#### YOUR ASSIGNMENT:
Scan the records for the word "block". Copy each line that includes it.

#### Data excerpts:
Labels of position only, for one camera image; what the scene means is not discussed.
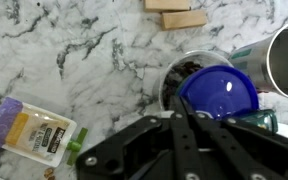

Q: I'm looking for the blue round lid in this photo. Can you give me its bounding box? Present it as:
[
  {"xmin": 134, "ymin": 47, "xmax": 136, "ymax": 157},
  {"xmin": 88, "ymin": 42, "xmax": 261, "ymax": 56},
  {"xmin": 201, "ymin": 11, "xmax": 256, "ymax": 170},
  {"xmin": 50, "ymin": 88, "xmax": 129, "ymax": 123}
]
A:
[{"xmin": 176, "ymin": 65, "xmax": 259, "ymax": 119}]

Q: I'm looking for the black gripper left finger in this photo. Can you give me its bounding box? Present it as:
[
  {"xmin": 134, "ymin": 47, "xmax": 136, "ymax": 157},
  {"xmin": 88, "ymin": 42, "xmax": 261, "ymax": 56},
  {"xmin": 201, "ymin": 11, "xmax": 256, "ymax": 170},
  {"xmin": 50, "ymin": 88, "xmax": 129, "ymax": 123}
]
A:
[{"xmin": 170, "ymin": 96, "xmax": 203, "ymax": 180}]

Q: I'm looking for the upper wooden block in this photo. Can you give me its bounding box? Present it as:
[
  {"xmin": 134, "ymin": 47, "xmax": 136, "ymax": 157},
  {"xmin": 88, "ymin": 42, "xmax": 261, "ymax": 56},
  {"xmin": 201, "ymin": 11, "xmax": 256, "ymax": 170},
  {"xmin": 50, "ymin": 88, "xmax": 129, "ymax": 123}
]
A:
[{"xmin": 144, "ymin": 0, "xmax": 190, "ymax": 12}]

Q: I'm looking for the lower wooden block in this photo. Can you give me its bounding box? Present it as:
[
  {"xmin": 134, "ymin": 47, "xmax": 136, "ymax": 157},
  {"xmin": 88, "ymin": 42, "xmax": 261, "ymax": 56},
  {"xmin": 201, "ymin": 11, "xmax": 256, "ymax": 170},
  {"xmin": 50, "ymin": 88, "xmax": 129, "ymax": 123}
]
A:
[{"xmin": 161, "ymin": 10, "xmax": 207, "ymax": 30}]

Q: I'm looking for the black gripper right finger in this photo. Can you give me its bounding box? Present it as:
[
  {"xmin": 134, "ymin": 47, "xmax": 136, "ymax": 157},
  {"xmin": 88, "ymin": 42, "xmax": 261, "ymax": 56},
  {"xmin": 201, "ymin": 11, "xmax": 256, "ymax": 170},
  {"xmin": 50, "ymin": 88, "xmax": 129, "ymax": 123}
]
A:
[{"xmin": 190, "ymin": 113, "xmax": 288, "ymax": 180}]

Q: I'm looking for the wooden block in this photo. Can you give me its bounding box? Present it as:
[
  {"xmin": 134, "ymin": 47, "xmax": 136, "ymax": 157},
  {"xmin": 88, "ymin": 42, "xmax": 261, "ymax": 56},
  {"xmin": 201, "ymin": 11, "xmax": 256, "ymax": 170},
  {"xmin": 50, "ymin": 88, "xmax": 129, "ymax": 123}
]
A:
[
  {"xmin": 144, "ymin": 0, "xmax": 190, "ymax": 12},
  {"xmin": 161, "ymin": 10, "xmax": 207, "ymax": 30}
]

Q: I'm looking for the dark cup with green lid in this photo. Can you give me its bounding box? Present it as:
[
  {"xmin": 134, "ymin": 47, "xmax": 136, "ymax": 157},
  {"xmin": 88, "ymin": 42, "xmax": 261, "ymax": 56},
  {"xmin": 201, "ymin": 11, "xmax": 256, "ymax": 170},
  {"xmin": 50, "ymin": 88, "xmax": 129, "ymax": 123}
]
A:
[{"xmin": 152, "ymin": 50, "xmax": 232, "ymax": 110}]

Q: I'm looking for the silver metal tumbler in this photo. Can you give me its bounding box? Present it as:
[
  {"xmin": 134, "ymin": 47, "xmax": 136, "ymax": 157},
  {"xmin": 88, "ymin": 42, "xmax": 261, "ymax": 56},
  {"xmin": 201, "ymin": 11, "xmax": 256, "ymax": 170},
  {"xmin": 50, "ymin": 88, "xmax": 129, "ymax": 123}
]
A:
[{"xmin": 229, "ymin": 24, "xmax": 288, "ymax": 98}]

==

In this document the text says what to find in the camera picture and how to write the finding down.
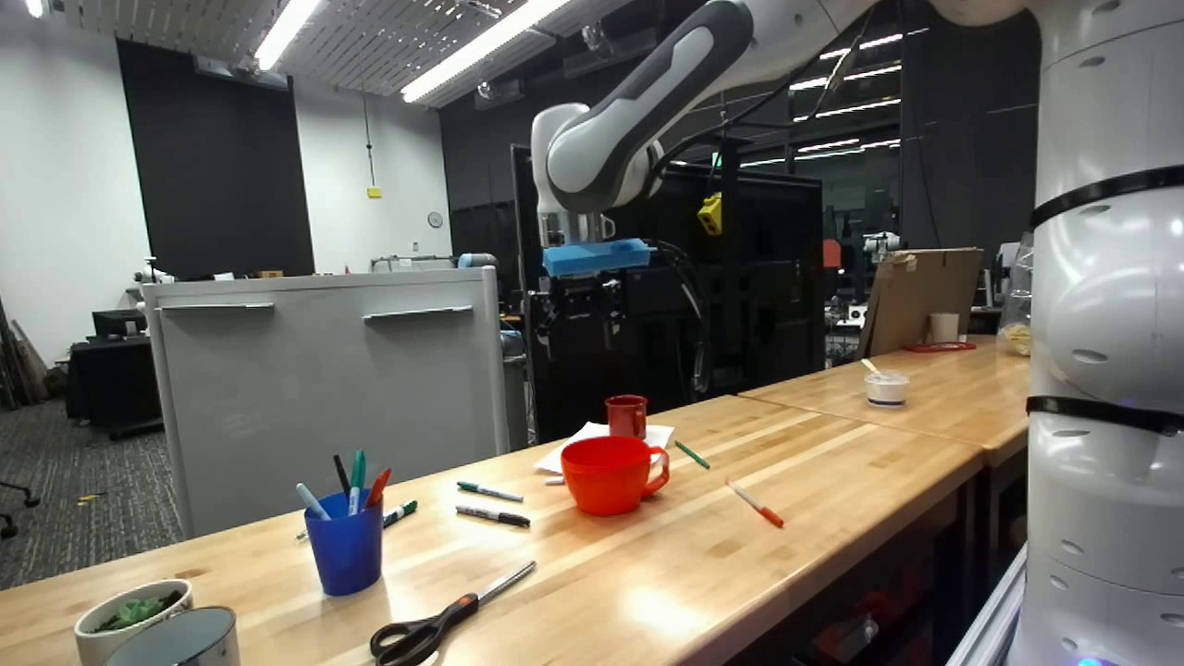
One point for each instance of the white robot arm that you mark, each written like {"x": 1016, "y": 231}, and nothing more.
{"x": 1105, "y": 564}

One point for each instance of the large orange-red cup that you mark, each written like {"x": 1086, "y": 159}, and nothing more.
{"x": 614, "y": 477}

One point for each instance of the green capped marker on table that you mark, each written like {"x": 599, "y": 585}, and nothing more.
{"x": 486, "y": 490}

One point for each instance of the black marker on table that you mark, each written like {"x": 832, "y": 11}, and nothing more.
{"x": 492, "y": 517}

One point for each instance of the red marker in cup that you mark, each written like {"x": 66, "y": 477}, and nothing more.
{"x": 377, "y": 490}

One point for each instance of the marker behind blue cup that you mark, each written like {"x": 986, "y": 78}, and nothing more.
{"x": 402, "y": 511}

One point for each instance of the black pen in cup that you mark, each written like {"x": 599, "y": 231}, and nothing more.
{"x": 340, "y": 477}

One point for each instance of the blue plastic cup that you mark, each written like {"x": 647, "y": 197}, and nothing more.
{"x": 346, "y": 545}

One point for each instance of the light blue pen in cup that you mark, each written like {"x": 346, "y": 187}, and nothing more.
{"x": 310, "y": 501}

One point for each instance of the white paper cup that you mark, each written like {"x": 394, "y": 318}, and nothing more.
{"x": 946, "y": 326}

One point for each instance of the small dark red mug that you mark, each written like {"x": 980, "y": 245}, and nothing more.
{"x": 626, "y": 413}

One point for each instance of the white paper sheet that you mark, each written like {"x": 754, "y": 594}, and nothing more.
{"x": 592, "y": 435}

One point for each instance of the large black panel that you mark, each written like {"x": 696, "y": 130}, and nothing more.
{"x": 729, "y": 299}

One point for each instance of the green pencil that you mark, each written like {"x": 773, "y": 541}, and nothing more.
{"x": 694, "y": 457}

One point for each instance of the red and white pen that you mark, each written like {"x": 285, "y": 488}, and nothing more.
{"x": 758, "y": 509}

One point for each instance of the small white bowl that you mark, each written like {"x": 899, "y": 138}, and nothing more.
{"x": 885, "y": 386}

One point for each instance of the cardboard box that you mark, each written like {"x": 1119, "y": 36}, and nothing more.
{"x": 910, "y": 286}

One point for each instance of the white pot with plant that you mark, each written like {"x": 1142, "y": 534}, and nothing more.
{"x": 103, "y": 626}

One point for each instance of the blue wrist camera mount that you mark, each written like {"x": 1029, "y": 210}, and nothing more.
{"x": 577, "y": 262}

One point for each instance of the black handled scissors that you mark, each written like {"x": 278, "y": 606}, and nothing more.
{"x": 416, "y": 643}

#### REPLY:
Q: I'm looking for the upper wooden block in this photo. Can you give me its bounding box? Present it as:
Q: I'm looking for the lower wooden block in this photo. Can you give me its bounding box? Present it as:
Q: I'm looking for the wooden block in this photo. Can you give me its bounding box? Present it as:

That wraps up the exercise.